Problem to work on
Look below for the line that contains "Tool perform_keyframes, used", then copy it and each following line exactly, through and including the line that contains "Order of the".

Exercise data

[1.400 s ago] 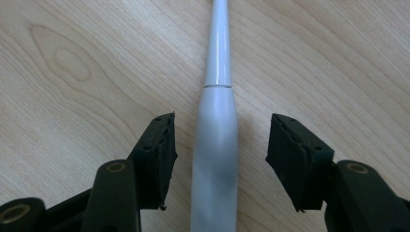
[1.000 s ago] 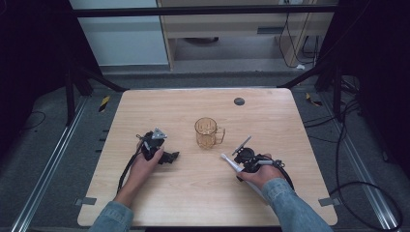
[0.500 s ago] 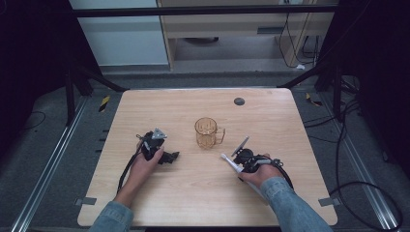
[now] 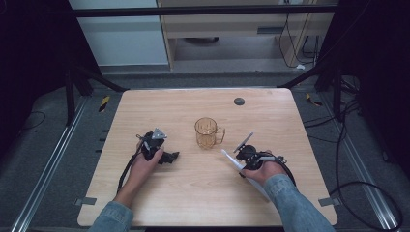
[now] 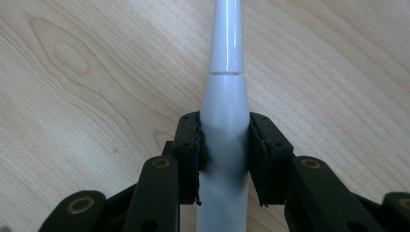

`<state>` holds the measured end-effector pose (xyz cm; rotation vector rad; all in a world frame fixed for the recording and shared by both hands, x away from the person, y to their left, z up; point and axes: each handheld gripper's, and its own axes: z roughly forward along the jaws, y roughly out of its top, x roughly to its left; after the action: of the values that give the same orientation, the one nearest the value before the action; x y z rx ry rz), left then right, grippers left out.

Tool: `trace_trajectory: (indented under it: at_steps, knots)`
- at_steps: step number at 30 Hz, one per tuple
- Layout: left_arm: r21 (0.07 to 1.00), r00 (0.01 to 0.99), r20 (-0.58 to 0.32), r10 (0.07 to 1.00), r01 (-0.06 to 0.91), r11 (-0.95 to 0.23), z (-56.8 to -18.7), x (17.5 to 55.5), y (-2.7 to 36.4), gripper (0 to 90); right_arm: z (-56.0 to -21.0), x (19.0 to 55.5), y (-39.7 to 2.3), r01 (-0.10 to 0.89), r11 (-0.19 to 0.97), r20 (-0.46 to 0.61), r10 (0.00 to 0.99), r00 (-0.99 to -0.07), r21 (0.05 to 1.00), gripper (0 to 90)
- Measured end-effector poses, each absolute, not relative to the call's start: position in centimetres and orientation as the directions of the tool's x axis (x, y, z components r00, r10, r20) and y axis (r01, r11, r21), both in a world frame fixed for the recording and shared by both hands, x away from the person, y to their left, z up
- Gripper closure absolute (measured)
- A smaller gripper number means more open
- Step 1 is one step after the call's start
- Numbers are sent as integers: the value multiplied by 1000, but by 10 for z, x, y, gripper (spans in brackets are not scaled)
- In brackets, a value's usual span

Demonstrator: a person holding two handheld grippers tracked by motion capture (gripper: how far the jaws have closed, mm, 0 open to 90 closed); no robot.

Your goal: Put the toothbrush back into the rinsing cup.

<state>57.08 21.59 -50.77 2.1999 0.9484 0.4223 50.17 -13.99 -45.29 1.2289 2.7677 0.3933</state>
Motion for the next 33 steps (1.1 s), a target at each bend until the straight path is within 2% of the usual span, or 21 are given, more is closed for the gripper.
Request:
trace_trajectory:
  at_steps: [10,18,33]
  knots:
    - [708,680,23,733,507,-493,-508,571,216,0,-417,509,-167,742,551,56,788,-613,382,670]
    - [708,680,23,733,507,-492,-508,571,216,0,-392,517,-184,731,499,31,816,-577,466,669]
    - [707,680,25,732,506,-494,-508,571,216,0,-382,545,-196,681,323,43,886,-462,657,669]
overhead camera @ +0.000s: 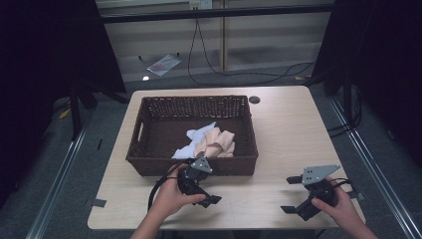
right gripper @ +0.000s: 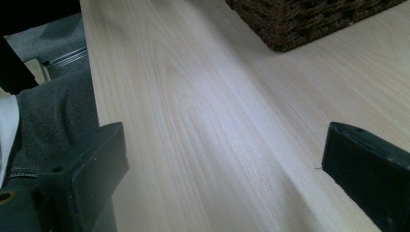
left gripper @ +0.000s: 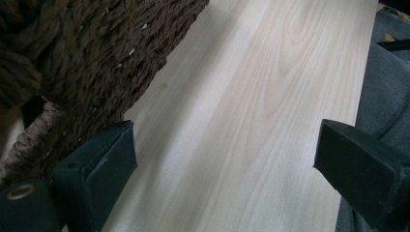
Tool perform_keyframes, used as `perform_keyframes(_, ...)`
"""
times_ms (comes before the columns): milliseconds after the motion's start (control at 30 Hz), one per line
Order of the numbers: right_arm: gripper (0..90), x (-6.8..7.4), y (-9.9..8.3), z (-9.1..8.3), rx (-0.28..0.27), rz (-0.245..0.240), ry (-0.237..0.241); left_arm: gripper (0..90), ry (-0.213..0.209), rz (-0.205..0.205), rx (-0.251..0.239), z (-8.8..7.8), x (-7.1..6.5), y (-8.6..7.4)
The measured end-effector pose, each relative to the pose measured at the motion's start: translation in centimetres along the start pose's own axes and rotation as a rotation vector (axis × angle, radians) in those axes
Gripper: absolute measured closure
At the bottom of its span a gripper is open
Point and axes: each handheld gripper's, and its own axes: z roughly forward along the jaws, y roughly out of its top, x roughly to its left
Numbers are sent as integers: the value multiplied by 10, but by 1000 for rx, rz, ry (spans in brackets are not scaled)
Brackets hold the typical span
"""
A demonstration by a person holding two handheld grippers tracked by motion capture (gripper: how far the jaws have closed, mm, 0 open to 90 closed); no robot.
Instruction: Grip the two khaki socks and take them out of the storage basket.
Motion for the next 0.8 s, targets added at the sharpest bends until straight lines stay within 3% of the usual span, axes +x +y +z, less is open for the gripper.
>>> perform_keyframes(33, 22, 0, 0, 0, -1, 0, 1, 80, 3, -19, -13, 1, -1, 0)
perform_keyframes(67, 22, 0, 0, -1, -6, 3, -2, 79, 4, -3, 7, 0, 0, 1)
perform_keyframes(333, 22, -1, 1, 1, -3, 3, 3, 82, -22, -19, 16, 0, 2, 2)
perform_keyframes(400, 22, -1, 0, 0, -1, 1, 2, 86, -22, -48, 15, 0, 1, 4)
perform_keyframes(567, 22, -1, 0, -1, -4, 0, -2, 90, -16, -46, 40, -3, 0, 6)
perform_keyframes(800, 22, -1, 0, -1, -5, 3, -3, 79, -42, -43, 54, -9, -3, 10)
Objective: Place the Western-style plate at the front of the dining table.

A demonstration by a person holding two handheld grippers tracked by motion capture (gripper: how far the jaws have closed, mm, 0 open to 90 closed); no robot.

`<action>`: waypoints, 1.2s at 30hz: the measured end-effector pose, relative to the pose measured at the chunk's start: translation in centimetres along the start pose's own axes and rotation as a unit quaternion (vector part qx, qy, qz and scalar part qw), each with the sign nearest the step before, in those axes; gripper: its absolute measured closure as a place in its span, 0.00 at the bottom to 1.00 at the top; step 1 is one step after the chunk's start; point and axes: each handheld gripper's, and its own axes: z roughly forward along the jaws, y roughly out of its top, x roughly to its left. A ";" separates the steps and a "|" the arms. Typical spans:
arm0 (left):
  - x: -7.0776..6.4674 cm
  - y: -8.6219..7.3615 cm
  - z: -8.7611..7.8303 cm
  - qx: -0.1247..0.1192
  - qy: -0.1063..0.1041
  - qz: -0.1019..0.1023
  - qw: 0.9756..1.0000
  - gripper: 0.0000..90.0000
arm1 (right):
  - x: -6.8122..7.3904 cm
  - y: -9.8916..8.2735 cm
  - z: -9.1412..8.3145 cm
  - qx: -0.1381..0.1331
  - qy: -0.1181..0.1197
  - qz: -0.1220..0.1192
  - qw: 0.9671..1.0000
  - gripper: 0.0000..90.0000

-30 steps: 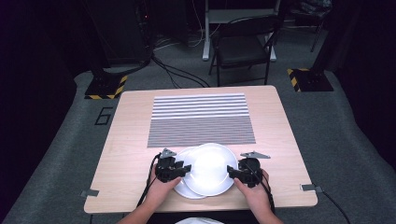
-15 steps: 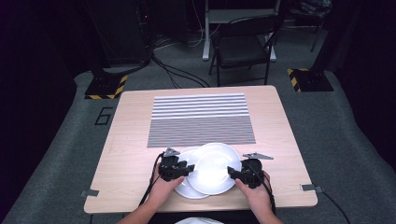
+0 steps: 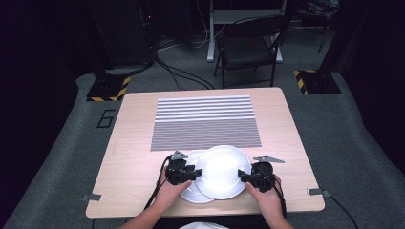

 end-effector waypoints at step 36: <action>-1.5 -1.3 -0.8 -0.014 -0.025 -0.021 0.999 0.54 | -0.1 -2.2 -0.3 0.003 0.004 0.029 1.000 0.56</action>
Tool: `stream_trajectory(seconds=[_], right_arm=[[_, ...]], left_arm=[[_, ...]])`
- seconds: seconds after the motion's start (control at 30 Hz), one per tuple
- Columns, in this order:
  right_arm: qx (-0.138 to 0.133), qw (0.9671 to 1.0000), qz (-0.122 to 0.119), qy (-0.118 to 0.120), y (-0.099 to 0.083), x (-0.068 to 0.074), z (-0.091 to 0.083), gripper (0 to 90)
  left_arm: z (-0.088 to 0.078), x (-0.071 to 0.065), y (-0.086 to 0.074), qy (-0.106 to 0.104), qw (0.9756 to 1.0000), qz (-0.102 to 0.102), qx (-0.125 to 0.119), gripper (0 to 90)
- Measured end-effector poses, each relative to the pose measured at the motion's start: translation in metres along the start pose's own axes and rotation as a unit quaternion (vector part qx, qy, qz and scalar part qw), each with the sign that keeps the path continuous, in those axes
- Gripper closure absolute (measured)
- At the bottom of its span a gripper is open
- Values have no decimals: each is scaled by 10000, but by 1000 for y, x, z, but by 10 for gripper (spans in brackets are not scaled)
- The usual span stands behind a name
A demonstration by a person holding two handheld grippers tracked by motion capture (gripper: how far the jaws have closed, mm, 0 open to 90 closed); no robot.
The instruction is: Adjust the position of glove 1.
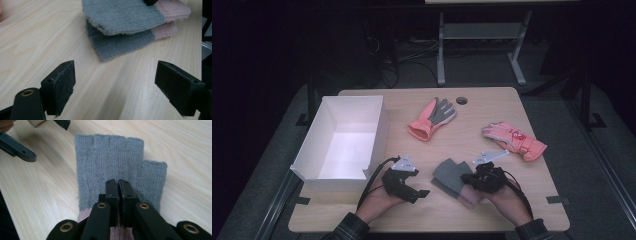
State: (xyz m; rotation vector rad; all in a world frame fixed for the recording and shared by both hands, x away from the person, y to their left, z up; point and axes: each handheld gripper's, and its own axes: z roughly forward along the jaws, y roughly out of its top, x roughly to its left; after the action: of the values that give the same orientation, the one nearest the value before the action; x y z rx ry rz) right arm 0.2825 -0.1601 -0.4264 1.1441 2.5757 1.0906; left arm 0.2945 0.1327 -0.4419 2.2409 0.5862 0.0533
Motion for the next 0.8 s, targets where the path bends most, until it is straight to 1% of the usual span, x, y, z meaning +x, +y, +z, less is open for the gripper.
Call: stream_trajectory(seconds=[0.03, 0.1, 0.23, 0.43, 0.5, 0.53, 0.57, 0.6, 0.63, 0.67, 0.7, 0.73, 0.77, 0.8], right_arm=[[25, 10000, 26, -5, 0, 1, 1, 869], [48, 10000, -25, -16, 0, 1, 3, 868], [94, 9999, 31, -79, 0, 2, 8, 866], [197, 9998, -49, -56, -1, 4, 13, 860], [250, 9997, -43, -53, -1, 4, 15, 846], [286, 9996, -44, -45, -2, 4, 15, 823], [265, 9996, -55, -34, -2, 4, 15, 771], [184, 9997, -127, -10, -3, 3, 14, 720], [121, 9998, -140, 3, -2, 2, 10, 697], [19, 9999, -147, -7, -2, 1, 6, 696], [-83, 9999, -144, -11, -2, -1, 1, 716], [-166, 9998, -133, -29, -3, -3, -4, 758], [-204, 9997, -102, -83, -4, -6, -8, 810], [-185, 9997, -71, -129, -5, -10, -11, 852]], left_arm=[[0, 0, 0, -6, 10000, 0, 3, 165], [0, 0, 0, -8, 10000, 0, 5, 165], [0, 0, 0, -2, 10000, 4, 8, 165], [1, -1, 0, 2, 10000, 17, 31, 165], [1, -1, 0, 8, 10000, 25, 36, 166], [1, -1, 0, -14, 10000, 20, 46, 167], [0, -1, 0, -33, 10000, 43, 56, 187], [0, -2, 0, -20, 10000, 50, 38, 211], [0, -2, 0, -16, 10000, 62, 35, 218], [-1, -3, 0, -33, 10000, 64, 51, 246], [-1, -3, 0, -28, 9999, 89, 51, 280], [-1, -3, 0, -20, 9999, 96, 56, 321], [-1, -3, 0, -43, 9999, 88, 74, 361], [-1, -4, 0, -71, 9999, 75, 81, 427]])
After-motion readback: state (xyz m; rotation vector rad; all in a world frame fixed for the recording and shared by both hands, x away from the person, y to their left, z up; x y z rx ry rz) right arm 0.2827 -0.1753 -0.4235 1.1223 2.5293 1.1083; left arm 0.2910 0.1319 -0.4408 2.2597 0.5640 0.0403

Solution to this exercise
Tool perform_keyframes, used as `perform_keyframes(_, ...)`
"""
times_ms (comes before the columns): milliseconds after the motion's start (control at 30 Hz), one per line
Order of the numbers: right_arm: gripper (0..90), x (-6.8..7.4), y (-9.9..8.3), z (-9.1..8.3), rx (-0.28..0.27), rz (-0.245..0.240), ry (-0.237..0.241); left_arm: gripper (0..90), ry (-0.213..0.209), rz (-0.205..0.205), rx (-0.251..0.239), z (-8.8..7.8), x (-7.1..6.5), y (-8.6..7.4)

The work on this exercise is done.